Benoist de Sinety nous interpelle en partageant le récit d'Ibrahim, jeune bengali arrivé en France il y a dix ans. Malgré son investissement scolaire, son visa est refusé. Par cette histoire banale, le père Sinety pose la question de la fraternité à quelques jours de la venue du pape à Marseille à l'occasion des Rencontres méditerranéennes.
Il s’appelle Ibrahim, c’est un garçon formidable. Arrivé en France à 16 ans, il y a passé le bac. A l’époque il avait pris spécialité « architecture ». Il aurait pu en prendre une autre : quel élève de Terminale pourrait imaginer que le choix qu’il pose pour son bac le liera jusqu’à la fin de ses jours ?
Il travaille pour gagner sa vie comme magasinier dans un supermarché de quartier tout en continuant ses études. Impossible d’atteindre la licence : il faut qu’il trouve un vrai salaire et n’a pas assez de temps pour tout mener de front. Son employeur, très heureux de lui, propose de le salarier à plein temps. Pour ce genre d’emploi on ne se bat pas et trouver un gars qui bosse, qui est sympa et qui en plus parle un excellent français, c’est une aubaine.

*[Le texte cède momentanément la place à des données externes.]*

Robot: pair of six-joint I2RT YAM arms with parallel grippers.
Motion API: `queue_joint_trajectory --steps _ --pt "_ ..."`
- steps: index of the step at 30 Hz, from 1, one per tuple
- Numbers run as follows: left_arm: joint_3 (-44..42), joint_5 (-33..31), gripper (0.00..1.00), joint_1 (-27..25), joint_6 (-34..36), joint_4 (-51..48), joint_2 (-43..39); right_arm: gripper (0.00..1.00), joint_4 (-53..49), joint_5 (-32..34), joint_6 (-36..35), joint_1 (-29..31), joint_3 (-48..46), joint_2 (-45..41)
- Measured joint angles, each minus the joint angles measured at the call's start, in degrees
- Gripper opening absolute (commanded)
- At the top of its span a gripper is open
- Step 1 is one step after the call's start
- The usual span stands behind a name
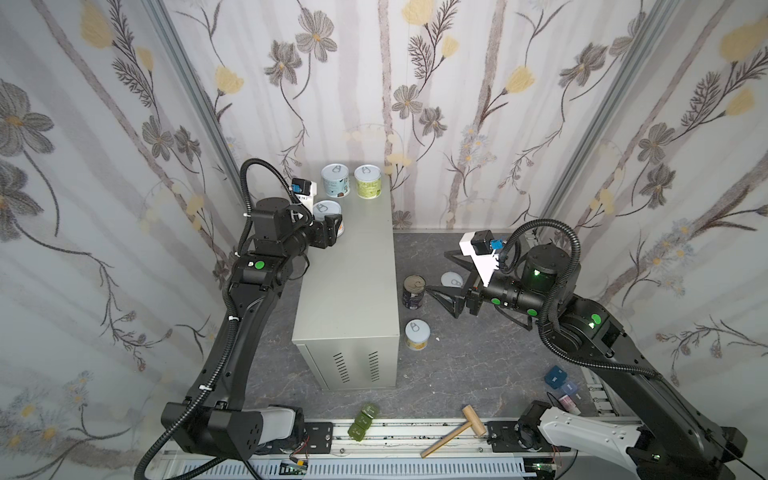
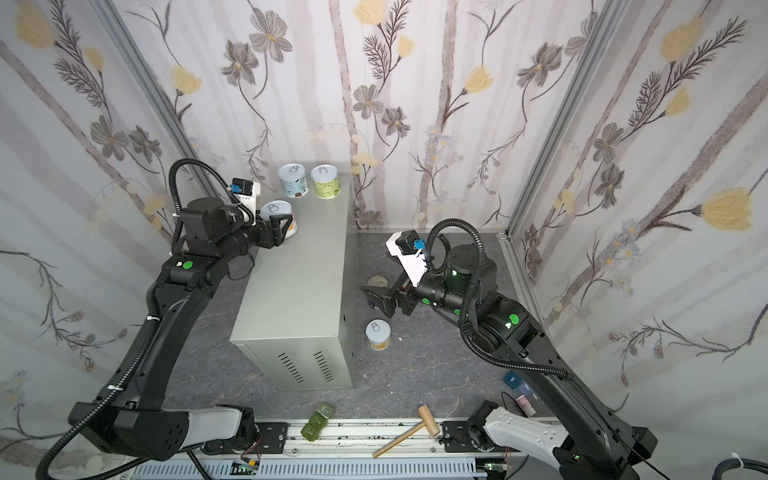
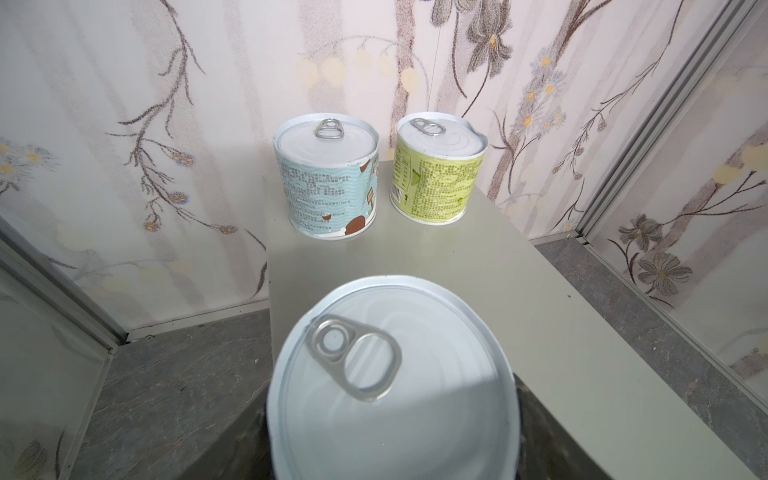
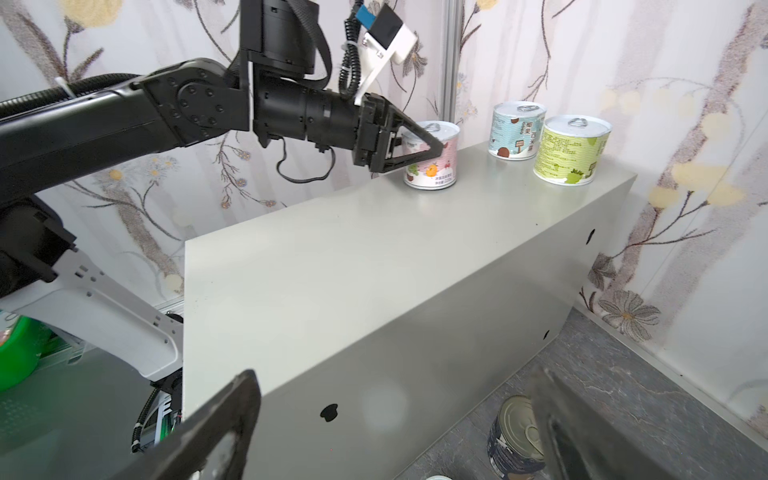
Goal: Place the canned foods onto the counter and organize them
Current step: 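Carry the pink can with the left gripper beside the light blue can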
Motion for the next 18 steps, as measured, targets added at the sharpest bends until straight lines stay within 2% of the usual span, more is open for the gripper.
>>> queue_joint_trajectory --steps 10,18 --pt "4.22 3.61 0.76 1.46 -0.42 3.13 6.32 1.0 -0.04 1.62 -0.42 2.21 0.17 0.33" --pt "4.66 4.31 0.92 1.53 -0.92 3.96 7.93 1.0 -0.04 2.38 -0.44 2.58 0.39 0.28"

Ibrahim demande du coup un visa de travail, ce qui annule automatiquement son visa d’étudiant. Et patatras, voici la réponse du Ministère de l’Intérieur que nous pouvons méditer tant l’argumentation est implacable : « le visa est refusé car la demande d’emploi n’est pas en adéquation avec les diplômes acquis en France ». En bref, un bachelier qui a pris la spécialité architecture, ne peut prétendre exercer la profession de magasinier !
On espère que la lettre est rédigée par un ordinateur qui fonctionne par algorithmes binaires, car on aurait alors un espoir que les choses puissent changer lorsque l’on arrêtera de déléguer aux machines de décider à notre place.
Il n’est pas le seul, ce jeune homme venu du Bengladesh il y a maintenant dix ans, à se retrouver dans une impasse administrative totale. Plus de visa, des recours obscurs qui ne lui donnent aucune réponse, plus de revenu... En tout cas il démontre bien que la thèse de ceux qui prétendent que des « hordes venues d’ailleurs arrivent chez nous avec en tête toutes les procédures pour obtenir un maximum d’argent » ne se vérifie pas toujours !
Ils sont des dizaines, des centaines de milliers à subir ce mépris administratif et politique et à ne devenir rien dans un pays qui a tout.
La venue du Pape à Marseille les 22 et 23 septembre prochains est justifiée par son souci de ces plus pauvres précisément. Il sait combien notre pays a décidé de ne rien faire pour régler ces questions humaines terribles qui sont aussi immenses. Nos responsables s’en remettent à l’Europe, aux ONG – par ailleurs pointées du doigt à tort et à travers – ou à des États tiers qui n’ont pas peur de se salir les mains.
On peut repousser l’examen de la loi sur la fin de vie à après la visite de François : c’est déjà un singulier signe de mépris d’imaginer qu’ainsi il ne verra rien. Mais nul ne pourra cacher dans les rues de Marseille les visages de ceux qui seront au centre de son attention parce qu’ils sont au cœur du cœur de Dieu. Les plus pauvres d’entre nous qui, par le simple fait de vivre et d’être là nous interrogent sans pour autant nous accuser : « où est ton frère ? ».